I’ve got a Yahoo mail account that I use for the rare instances I need to use an e-mail address on-line or to sign up for something. I rarely check it, and basically consider it a spam catcher.
Anyway, I go to check it today, and see a large number of messages (46) in my Yahoo bulk folder. I check them out, thinking they are spam.
Nope, they are ALL “Delivery Status Notification (Failure)” messages.
I open one and find the following:
This is an automatically generated Delivery Status Notification.
The clincher is that the end of the message contains HTML graphics of electronic items, what appears to be japanese text, what appears to be an ordering form.
All of teh message are slight variations of the same thing, different products and different failed recipients (all of which are variants of my yahoo addy).
Now I’m panicked (and f***ing pissed off) that my PC is being used as a spam relay.
The problem is I’m computer savvy enough to know what might be going on here, but not enough to determine for sure. So, couple o’ questions.

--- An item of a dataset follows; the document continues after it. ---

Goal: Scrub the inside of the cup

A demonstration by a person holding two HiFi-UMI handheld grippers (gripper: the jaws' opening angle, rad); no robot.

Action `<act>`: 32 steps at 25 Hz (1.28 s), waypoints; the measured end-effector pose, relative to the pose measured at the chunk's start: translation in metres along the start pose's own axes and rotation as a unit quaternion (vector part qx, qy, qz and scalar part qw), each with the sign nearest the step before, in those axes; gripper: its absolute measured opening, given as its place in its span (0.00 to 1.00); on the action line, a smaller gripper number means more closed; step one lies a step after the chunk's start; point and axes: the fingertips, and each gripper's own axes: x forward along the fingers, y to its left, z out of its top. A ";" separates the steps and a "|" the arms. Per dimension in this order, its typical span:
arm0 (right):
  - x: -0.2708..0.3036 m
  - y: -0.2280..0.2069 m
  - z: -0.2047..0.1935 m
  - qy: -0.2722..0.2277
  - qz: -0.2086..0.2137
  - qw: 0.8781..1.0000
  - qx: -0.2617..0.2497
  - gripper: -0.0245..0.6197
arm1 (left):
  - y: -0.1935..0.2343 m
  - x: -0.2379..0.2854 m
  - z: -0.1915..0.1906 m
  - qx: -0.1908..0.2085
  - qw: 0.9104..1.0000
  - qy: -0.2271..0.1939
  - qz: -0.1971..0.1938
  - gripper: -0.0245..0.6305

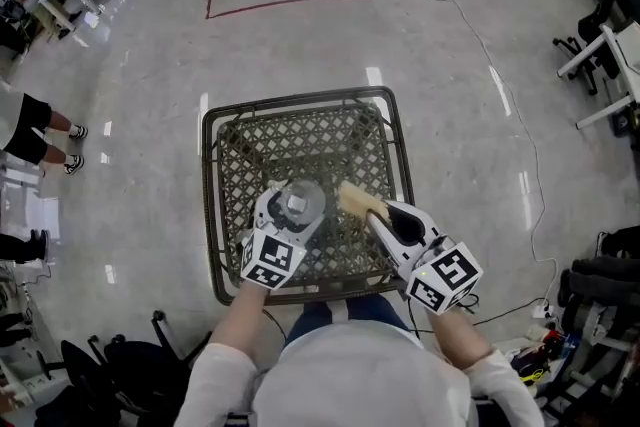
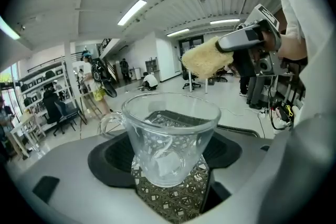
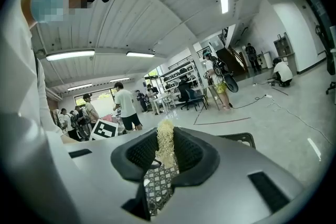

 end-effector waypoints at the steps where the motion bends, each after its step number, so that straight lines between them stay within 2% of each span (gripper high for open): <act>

Is this a sign that my PC is compromised? Is it possible that my address only has been hijacked? I looked in my “sent items” folder and there is nothing, so I’m thinking that maybe the spammer just spoofed my adress to make it look like I’m sending these. If so, fine. I’ll close the account, no loss. My main concern is that my home PC is secure.
If I do have a worm/trojan/bot running somewhere on my machine, how do I find out and then how do I get rid of it?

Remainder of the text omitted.